Why did you develop the CLL-IPI? Was there a particular clinical experience or patient encounter that inspired you to create this tool for clinicians?
We developed the CLL-IPI because we realized that the clinical staging systems did not separate high risk patients well enough in the era of new therapies (chemoimmunotherapies) (Pflug et al, Blood 2014).
What pearls, pitfalls and/or tips do you have for users of the CLL-IPI? Do you know of cases when it has been applied, interpreted, or used inappropriately?
The score should be applied for prognostication but not for determining treatment indication. As of today, indication for treatment is determined by symptoms of disease (and sometimes clinical staging).
What recommendations do you have for doctors once they have applied the CLL-IPI? Are there any adjustments or updates you would make to the score based on new data or practice changes?
The CLL-IPI will be evaluated in the era of novel targeted agents to see whether it applies for patients treated with agents such as ibrutinib, idelalisib, or venetoclax.

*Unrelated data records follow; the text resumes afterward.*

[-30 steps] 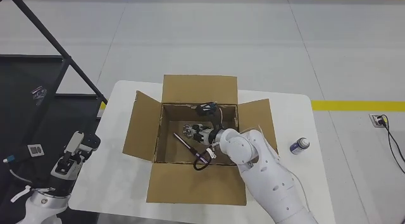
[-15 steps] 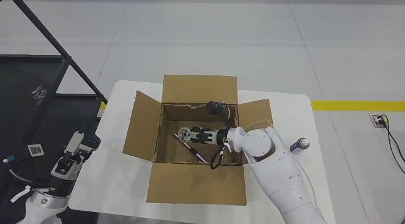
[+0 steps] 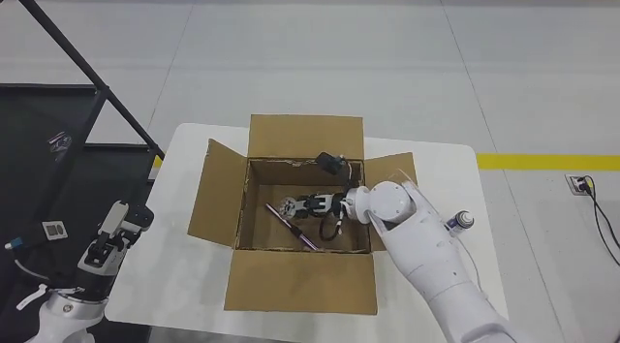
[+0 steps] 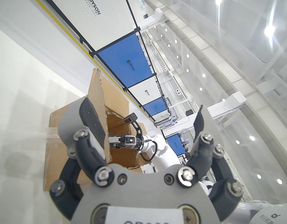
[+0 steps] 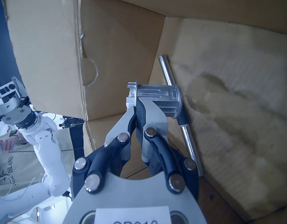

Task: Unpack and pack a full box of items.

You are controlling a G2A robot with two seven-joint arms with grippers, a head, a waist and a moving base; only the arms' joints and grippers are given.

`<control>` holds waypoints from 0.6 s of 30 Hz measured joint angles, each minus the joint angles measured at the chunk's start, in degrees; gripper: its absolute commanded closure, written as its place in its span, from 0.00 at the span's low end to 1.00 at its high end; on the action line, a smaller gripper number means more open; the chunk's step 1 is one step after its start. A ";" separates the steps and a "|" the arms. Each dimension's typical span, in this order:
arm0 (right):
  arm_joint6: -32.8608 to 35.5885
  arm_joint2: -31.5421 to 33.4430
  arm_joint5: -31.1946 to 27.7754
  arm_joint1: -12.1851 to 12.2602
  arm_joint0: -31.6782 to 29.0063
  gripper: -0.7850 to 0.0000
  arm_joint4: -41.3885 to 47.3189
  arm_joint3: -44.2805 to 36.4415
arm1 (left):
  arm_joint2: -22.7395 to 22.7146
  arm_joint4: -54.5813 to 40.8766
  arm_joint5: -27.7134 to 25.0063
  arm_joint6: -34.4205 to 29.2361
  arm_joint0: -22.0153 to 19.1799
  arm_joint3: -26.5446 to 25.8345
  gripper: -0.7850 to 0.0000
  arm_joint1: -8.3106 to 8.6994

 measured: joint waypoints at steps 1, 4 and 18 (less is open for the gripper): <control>-0.23 -0.36 0.41 -0.16 0.57 1.00 0.07 1.00 | 0.00 0.00 0.00 0.00 0.00 0.00 0.00 0.00; -0.65 -1.33 1.15 -0.66 2.33 1.00 0.55 4.36 | 0.00 0.00 0.00 0.00 0.00 0.00 0.00 0.00; -2.72 -3.20 1.14 -2.08 7.10 0.69 2.88 15.84 | 0.00 0.00 0.00 0.00 0.00 0.00 0.00 0.00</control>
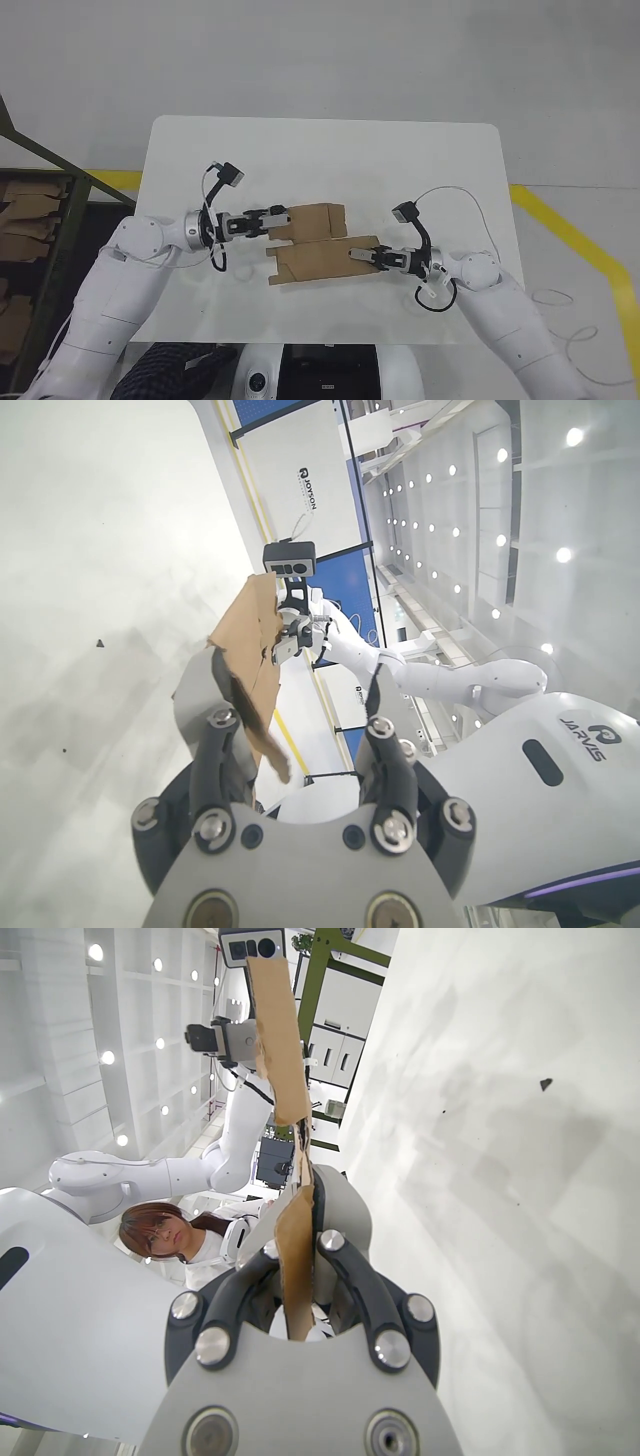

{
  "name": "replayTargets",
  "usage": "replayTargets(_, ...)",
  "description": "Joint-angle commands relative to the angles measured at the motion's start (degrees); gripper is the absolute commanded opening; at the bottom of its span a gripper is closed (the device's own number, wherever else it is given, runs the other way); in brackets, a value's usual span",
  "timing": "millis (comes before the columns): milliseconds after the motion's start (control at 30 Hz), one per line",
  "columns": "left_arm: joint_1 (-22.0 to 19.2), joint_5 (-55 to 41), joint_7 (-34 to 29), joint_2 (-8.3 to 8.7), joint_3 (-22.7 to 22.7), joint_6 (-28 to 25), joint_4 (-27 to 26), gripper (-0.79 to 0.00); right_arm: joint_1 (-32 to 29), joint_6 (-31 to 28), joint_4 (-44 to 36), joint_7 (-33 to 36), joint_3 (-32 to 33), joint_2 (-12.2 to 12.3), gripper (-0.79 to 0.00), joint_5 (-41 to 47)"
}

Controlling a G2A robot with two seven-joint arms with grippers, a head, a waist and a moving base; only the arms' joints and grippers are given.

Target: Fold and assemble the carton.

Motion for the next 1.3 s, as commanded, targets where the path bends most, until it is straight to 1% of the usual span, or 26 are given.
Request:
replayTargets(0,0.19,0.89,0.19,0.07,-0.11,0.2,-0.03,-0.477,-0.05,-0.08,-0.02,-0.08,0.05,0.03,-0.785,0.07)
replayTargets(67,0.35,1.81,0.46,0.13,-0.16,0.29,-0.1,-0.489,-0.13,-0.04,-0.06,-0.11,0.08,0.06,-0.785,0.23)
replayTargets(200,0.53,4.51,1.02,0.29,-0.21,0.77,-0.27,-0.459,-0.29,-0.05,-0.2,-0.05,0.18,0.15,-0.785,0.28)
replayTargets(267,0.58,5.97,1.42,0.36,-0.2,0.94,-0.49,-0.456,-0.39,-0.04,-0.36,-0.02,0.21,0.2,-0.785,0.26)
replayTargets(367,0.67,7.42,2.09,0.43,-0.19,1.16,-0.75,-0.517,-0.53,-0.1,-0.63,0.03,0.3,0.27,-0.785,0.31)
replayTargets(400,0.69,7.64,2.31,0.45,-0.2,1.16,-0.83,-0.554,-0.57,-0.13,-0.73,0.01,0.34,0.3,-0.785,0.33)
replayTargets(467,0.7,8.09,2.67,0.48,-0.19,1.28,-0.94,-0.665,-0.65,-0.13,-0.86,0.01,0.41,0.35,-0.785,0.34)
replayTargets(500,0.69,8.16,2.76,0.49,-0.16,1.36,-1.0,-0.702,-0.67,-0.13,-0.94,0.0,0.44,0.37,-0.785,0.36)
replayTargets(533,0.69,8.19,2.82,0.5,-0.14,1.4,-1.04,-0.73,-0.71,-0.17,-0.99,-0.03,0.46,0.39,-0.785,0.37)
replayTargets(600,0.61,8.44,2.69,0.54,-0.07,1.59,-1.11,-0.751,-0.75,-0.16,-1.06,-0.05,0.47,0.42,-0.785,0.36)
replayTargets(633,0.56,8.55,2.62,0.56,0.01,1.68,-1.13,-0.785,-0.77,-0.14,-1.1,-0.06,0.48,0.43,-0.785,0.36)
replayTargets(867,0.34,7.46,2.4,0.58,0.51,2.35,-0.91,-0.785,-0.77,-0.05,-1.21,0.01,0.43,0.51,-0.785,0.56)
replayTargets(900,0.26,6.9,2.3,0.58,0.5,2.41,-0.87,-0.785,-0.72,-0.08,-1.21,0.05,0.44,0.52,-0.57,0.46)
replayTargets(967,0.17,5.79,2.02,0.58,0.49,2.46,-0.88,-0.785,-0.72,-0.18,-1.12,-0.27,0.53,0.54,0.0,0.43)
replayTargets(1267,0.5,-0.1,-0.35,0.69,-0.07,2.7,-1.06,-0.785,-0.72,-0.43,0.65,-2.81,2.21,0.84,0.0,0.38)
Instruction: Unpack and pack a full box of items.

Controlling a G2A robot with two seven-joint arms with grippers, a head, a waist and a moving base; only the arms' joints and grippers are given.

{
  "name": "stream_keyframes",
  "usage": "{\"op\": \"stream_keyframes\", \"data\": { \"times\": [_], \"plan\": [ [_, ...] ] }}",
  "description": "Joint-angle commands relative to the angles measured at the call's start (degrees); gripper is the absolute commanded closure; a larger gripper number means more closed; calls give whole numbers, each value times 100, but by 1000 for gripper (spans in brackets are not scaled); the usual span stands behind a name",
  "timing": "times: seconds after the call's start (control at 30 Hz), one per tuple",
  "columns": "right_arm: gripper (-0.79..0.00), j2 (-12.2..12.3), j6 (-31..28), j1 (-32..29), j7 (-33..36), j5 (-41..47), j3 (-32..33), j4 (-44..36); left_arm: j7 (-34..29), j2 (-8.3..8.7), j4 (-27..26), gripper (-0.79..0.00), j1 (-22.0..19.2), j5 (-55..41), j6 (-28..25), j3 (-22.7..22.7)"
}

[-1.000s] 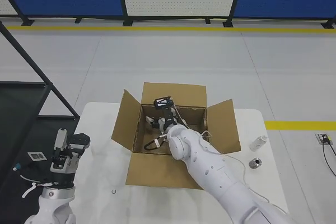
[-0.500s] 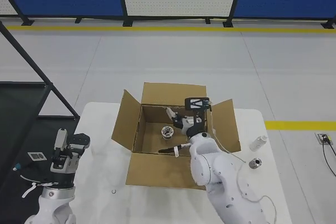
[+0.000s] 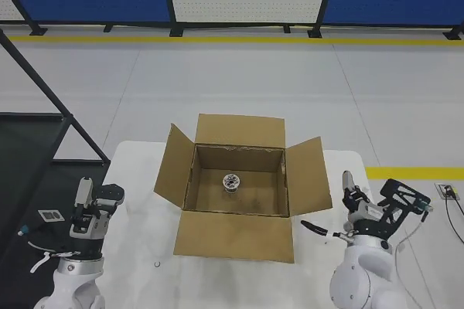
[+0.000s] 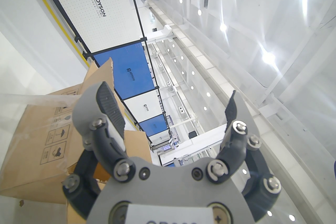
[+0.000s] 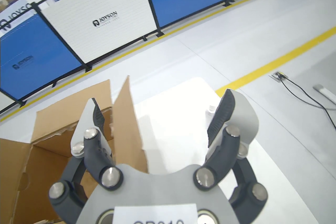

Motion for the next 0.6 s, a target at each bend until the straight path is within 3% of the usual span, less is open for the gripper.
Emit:
{"op": "stream_keyframes", "data": {
  "times": [0.0,0.17,0.27,0.57],
  "plan": [
    [-785,14,-109,-149,252,496,493,88,0,0,0,-785,0,0,0,0],
    [-785,112,-895,-93,953,1389,1683,1022,0,0,0,-785,0,0,0,0],
    [-785,162,-1315,56,1186,1715,2002,1682,0,0,0,-785,0,0,0,0],
    [-785,260,-1981,458,1622,1669,1932,2745,0,0,0,-785,0,0,0,0]
  ]
}}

How do you use the CLL-IPI in your own clinical practice? Can you give an example of a scenario in which you use it?
I use it for all CLL patients.
Any other research in the pipeline that you’re particularly excited about?
I am excited about the potent therapeutic efficacy of novel agents in CLL, and by studies of clonal evolution of CLL under targeted therapies, as well as strategies to prevent it.